→ **Activity**
Each record must be written out again exactly. Skip any picture it contains.

Dataset excerpts:
═══

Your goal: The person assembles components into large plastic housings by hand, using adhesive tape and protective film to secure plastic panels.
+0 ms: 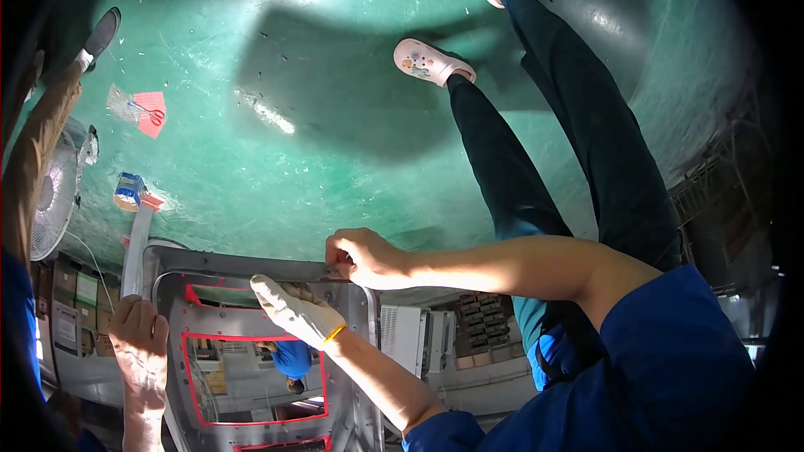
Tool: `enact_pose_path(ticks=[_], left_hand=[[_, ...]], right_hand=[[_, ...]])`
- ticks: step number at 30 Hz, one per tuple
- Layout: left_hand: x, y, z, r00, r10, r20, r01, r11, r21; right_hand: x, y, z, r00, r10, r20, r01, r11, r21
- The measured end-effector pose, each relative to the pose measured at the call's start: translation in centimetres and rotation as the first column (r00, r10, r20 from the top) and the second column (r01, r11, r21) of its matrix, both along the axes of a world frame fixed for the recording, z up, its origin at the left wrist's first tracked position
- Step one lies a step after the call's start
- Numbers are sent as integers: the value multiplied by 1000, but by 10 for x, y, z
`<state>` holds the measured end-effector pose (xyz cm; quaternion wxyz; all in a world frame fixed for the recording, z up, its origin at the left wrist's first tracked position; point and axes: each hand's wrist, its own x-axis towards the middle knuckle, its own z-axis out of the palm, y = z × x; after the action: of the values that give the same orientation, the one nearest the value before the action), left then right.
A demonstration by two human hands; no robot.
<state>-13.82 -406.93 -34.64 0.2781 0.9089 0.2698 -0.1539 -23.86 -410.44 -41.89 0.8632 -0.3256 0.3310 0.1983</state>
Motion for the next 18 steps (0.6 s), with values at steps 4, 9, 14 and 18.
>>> enact_pose_path(ticks=[4,9,14,18], left_hand=[[-2,-7,0,1000,8,-3,-7,995,98],[0,-5,-1,999,31,9,-31,999,-11],[-7,6,-4,993,106,60,-107,994,12],[-13,4,-7,998,55,-2,-55,998,13]], right_hand=[[1,-1,0,999,-34,1,33,999,13],[1,-2,3,999,-47,18,47,997,-58],[1,9,0,998,56,37,-54,997,-59],[-5,6,3,993,72,91,-53,980,-193]])
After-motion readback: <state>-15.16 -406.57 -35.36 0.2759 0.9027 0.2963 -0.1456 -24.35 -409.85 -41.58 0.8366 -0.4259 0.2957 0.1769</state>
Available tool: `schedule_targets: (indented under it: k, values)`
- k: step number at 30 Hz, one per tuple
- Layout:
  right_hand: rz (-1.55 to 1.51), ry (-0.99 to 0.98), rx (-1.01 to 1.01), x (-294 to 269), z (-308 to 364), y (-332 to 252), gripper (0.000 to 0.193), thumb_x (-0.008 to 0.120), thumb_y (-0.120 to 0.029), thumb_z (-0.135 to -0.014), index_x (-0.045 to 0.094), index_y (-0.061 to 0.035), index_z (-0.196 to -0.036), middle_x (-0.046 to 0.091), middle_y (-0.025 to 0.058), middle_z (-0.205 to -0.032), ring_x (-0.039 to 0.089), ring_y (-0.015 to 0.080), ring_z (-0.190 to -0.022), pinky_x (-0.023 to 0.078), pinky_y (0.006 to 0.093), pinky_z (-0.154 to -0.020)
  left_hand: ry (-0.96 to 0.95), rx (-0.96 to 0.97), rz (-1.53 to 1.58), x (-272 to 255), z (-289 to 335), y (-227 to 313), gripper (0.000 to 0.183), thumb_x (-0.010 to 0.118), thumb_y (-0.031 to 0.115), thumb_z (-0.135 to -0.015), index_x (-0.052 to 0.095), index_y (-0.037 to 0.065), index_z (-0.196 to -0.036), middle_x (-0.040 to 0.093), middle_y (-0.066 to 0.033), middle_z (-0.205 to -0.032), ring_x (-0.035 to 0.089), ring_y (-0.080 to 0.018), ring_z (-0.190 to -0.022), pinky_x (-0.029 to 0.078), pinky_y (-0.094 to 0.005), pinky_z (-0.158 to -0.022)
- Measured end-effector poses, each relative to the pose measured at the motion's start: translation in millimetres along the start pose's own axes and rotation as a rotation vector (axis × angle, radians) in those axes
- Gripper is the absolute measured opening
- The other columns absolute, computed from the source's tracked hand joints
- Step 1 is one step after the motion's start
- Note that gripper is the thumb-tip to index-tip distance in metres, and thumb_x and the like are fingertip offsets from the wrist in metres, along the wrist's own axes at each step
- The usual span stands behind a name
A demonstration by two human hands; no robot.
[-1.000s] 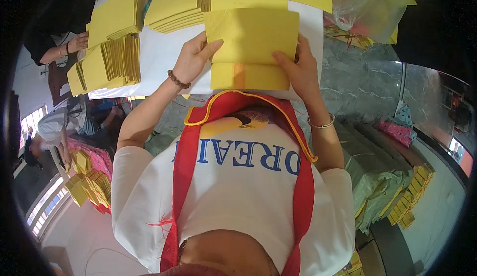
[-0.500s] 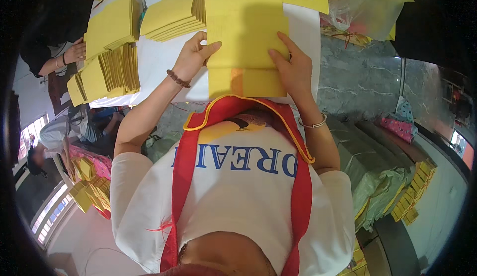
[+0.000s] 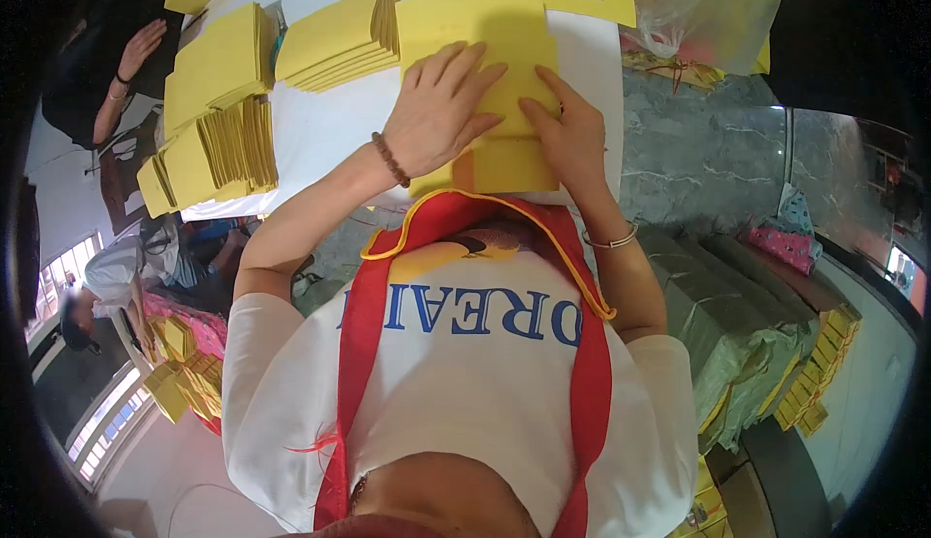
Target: Folding sheets of yellow paper with silver foil centers as part of a manual production process.
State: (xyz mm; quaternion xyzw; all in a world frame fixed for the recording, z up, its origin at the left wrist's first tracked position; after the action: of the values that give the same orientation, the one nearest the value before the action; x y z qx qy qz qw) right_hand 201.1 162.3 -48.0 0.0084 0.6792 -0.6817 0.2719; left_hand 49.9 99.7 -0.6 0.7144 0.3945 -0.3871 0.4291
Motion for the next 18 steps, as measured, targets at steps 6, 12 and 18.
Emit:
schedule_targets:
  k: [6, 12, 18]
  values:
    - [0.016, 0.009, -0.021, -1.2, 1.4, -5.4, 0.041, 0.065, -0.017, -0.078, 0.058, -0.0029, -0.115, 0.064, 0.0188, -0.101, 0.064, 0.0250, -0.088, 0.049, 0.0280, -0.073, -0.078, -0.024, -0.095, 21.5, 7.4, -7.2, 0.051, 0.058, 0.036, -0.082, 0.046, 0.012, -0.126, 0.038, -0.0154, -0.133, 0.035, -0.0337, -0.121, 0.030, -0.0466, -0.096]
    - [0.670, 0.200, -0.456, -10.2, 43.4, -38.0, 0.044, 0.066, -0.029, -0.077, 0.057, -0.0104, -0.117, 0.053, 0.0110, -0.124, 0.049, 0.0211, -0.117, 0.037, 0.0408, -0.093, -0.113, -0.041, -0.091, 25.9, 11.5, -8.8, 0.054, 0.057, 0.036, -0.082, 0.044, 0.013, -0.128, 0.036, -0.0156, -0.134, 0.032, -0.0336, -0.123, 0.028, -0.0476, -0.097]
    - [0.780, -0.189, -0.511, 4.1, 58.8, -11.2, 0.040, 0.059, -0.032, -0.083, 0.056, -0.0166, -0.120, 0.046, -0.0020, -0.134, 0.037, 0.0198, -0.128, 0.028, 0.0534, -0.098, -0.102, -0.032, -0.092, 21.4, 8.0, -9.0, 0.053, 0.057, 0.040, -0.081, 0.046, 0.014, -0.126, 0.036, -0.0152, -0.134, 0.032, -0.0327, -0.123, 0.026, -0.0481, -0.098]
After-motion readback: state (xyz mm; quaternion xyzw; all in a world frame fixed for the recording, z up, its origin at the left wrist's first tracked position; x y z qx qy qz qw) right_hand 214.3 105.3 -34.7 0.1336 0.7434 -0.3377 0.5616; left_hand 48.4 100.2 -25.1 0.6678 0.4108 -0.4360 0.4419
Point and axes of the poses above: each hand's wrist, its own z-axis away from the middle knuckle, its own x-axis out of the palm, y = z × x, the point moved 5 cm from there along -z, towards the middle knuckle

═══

→ **Answer section**
Your goal: The person assembles components into large plastic housings by hand, using adhesive tape and protective film to secure plastic panels.
+0 ms: 
Tool: `enact_pose_path(ticks=[_], left_hand=[[_, ...]], right_hand=[[_, ...]])`
- ticks: step number at 30 Hz, one per tuple
- Layout: left_hand: x, y, z, r00, r10, r20, r01, r11, r21; right_hand: x, y, z, r00, r10, r20, r01, r11, r21
- The measured end-effector pose, each relative to the pose measured at the call's start: translation in centimetres and rotation as the first column (r00, r10, r20 from the top) and the second column (r01, r11, r21) of its matrix, both along the axes of a world frame fixed for the recording, z up, its origin at the left wrist's first tracked position
- Step one lies a step after the call's start
- Numbers are sent as integers: the value multiplied by 1000, but by 10 for x, y, z
`<state>` holds the measured end-effector pose (xyz cm; quaternion wxyz; all in a world frame fixed for the recording, z up, its origin at the left wrist's first tracked position; point and axes: each hand's wrist, its own x-axis towards the middle knuckle, its own z-axis out of the palm, y = z × x; after the action: of the values that give the same orientation, the one nearest the value before the action), left then right.
A demonstration by two human hands; no robot.
<state>-13.82 -406.93 -34.64 0.2781 0.9089 0.2698 -0.1539 -23.86 -410.44 -41.89 0.8632 -0.3256 0.3310 0.1983</state>
Motion for the next 18 steps (0.6 s), with values at steps 4, 9, 14 and 18.
>>> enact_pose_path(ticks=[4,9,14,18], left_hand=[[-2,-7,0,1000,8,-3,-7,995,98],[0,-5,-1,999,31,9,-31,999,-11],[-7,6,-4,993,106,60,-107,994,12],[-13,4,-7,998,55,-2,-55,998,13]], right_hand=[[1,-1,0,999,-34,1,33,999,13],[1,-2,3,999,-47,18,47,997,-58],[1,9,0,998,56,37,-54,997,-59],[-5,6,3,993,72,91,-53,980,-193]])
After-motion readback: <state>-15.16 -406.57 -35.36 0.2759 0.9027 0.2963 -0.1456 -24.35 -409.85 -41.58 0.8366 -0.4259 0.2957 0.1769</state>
Available tool: `schedule_targets: (indented under it: k, values)`
- k: step number at 30 Hz, one per tuple
- Layout:
  right_hand: rz (-1.55 to 1.51), ry (-0.99 to 0.98), rx (-1.01 to 1.01), x (-294 to 269), z (-308 to 364), y (-332 to 252), gripper (0.000 to 0.193), thumb_x (-0.008 to 0.120), thumb_y (-0.120 to 0.029), thumb_z (-0.135 to -0.014), index_x (-0.045 to 0.094), index_y (-0.061 to 0.035), index_z (-0.196 to -0.036), middle_x (-0.046 to 0.091), middle_y (-0.025 to 0.058), middle_z (-0.205 to -0.032), ring_x (-0.039 to 0.089), ring_y (-0.015 to 0.080), ring_z (-0.190 to -0.022), pinky_x (-0.023 to 0.078), pinky_y (0.006 to 0.093), pinky_z (-0.154 to -0.020)
  left_hand: ry (-0.96 to 0.95), rx (-0.96 to 0.97), rz (-1.53 to 1.58), x (-272 to 255), z (-289 to 335), y (-227 to 313), gripper (0.000 to 0.183), thumb_x (-0.010 to 0.118), thumb_y (-0.031 to 0.115), thumb_z (-0.135 to -0.015), index_x (-0.052 to 0.095), index_y (-0.037 to 0.065), index_z (-0.196 to -0.036), middle_x (-0.040 to 0.093), middle_y (-0.066 to 0.033), middle_z (-0.205 to -0.032), ring_x (-0.035 to 0.089), ring_y (-0.080 to 0.018), ring_z (-0.190 to -0.022), pinky_x (-0.029 to 0.078), pinky_y (-0.094 to 0.005), pinky_z (-0.158 to -0.022)
- Measured end-effector poses, each relative to the pose measured at the motion's start: translation in millimetres along the start pose's own axes and rotation as a rotation vector (axis × angle, radians) in those axes
- Gripper is the absolute measured opening
- The other columns absolute, computed from the source's tracked hand joints
- Step 1 is one step after the motion's start
- Note that gripper is the thumb-tip to index-tip distance in metres, and thumb_x and the like are fingertip offsets from the wrist in metres, along the wrist's own axes at each step
- The usual span stands behind a name
A demonstration by two human hands; no robot.
[-1.000s] 
[-0.500s] 
[+0.000s] 
Target: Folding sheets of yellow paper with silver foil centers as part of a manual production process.
State: (xyz mm; quaternion xyzw; all in a world frame fixed for the recording, z up, its origin at the left wrist's first tracked position; after the action: of the values that give the same orientation, the one nearest the value before the action; x y z qx qy qz qw) right_hand 201.1 162.3 -48.0 0.0084 0.6792 -0.6817 0.2719; left_hand 49.9 99.7 -0.6 0.7144 0.3945 -0.3871 0.4291
Motion for the next 18 steps, as measured, targets at steps 6, 12 and 18.
Emit:
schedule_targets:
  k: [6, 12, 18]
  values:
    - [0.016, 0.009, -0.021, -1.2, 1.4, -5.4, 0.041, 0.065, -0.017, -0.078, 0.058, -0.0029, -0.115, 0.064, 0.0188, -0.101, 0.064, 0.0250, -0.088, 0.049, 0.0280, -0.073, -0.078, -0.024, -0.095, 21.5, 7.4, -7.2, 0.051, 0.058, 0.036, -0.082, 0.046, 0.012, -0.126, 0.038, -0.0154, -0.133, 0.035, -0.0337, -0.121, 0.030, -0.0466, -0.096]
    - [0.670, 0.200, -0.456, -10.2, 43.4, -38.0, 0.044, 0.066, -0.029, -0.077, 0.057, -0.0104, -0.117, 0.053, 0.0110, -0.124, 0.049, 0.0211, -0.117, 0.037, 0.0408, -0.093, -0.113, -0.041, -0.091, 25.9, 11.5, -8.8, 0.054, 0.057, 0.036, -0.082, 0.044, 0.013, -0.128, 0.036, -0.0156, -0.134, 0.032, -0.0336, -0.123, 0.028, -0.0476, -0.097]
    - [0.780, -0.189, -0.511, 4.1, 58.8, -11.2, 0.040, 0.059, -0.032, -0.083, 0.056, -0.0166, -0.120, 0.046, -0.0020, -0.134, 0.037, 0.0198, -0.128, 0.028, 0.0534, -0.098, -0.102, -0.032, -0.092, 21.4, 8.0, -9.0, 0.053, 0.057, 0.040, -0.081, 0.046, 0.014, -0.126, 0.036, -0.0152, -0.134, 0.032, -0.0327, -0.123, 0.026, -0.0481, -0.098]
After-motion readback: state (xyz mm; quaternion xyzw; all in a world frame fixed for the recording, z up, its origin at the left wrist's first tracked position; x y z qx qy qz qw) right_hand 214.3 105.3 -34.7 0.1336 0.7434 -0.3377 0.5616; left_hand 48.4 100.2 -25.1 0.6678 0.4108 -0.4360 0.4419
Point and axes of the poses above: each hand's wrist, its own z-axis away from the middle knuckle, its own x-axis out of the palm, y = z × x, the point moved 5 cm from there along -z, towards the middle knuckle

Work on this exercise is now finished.